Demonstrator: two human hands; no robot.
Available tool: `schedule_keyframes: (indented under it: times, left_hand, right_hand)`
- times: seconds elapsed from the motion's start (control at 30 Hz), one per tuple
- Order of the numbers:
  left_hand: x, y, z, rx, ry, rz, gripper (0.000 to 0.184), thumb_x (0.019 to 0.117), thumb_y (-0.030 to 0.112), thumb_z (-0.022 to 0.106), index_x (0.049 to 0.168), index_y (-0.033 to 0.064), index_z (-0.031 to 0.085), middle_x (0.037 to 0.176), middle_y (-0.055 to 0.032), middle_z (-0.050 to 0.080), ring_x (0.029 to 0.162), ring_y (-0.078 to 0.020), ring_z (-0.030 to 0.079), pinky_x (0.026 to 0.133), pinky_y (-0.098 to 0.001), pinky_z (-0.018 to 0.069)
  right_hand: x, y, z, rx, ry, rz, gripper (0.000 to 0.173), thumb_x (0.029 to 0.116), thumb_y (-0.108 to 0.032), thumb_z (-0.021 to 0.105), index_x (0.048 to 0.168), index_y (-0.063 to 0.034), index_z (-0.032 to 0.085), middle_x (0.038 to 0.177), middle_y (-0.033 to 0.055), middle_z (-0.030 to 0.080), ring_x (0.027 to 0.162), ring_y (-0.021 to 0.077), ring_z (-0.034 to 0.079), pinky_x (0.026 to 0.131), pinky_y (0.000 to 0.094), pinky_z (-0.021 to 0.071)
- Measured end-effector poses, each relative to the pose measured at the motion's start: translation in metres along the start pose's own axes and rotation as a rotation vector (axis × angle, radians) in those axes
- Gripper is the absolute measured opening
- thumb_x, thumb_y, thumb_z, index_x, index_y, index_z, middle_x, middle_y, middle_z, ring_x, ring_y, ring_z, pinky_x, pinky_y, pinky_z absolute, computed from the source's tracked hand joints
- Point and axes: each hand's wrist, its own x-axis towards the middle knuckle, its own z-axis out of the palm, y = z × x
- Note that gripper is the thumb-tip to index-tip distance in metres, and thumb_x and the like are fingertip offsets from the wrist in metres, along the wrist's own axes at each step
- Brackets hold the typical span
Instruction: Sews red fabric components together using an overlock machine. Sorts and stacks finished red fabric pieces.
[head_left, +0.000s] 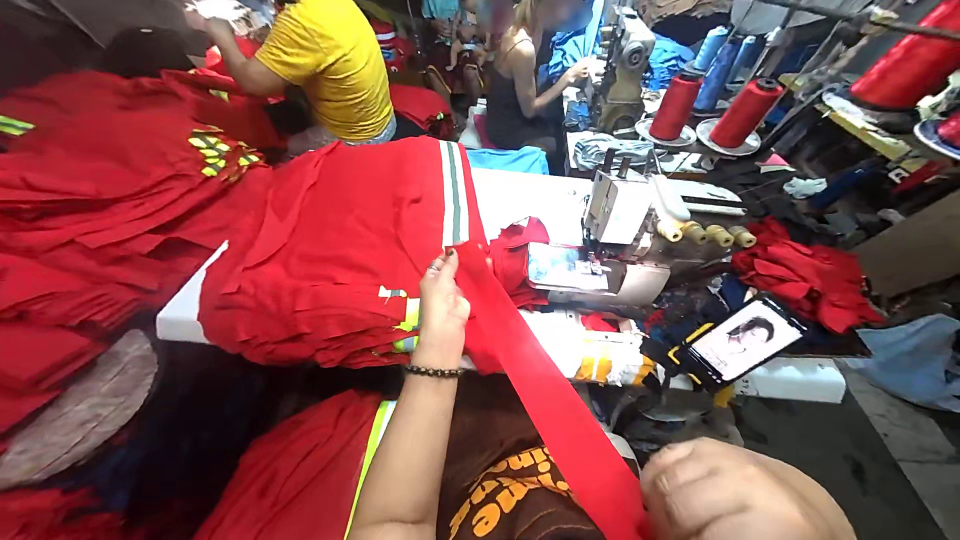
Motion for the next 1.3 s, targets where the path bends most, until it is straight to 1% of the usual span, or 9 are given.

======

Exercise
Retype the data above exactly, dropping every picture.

Exercise result
Demonstrator: two human hands; no robot.
Available tool: `schedule_keyframes: (indented under it: times, left_hand, right_hand)`
- times: seconds elapsed from the motion's start (control at 30 Hz), one per tuple
- Order of the numbers:
  left_hand: x, y, z, rx, ry, rz, gripper (0.000 to 0.184), thumb_x (0.019 to 0.117), thumb_y (-0.030 to 0.112), thumb_z (-0.022 to 0.106), index_x (0.049 to 0.168), index_y (-0.033 to 0.064), index_z (-0.031 to 0.085), middle_x (0.037 to 0.176), middle_y (-0.055 to 0.032), middle_z (-0.050 to 0.080), ring_x (0.029 to 0.162), ring_y (-0.078 to 0.020), ring_z (-0.030 to 0.079), pinky_x (0.026 to 0.133), pinky_y (-0.098 to 0.001), pinky_z (-0.018 to 0.069)
  right_hand: x, y, z, rx, ry, rz, gripper (0.000 to 0.173), thumb_x (0.029 to 0.116), thumb_y (-0.108 to 0.032), thumb_z (-0.021 to 0.105), index_x (0.048 to 0.168), index_y (-0.063 to 0.034), index_z (-0.032 to 0.085), middle_x (0.038 to 0.177), middle_y (-0.033 to 0.055), middle_z (-0.030 to 0.080), ring_x (0.027 to 0.162), ring_y (-0.021 to 0.077), ring_z (-0.034 to 0.079), pinky_x (0.026 to 0.131), pinky_y (0.000 to 0.094), pinky_z (-0.021 to 0.071)
- Measured end-effector poses, each relative to the pose measured at the motion's start: translation in metres along the start pose's own axes and rotation as a rotation vector (axis × angle, radians) in those axes
- Gripper is the absolute measured opening
- thumb_x, thumb_y, thumb_z, index_x, index_y, index_z, middle_x, middle_y, middle_z, ring_x, ring_y, ring_z, pinky_x, pinky_y, pinky_z absolute, computed from the source's tracked hand joints
- Point and axes: each hand's wrist, its own x-axis towards the middle knuckle, its own z-axis out of the palm, y = z × x
- Note that gripper is the thumb-tip to index-tip distance in metres, and thumb_x and the like are fingertip offsets from the wrist in metres, along the wrist's own axes at each step
- Brackets hold the typical span
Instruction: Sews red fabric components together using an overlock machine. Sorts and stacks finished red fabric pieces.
[head_left, +0.000s] 
Motion for the next 1.3 s, targets where the path bends most, until it is straight to 1% of the usual span, or 9 are given.

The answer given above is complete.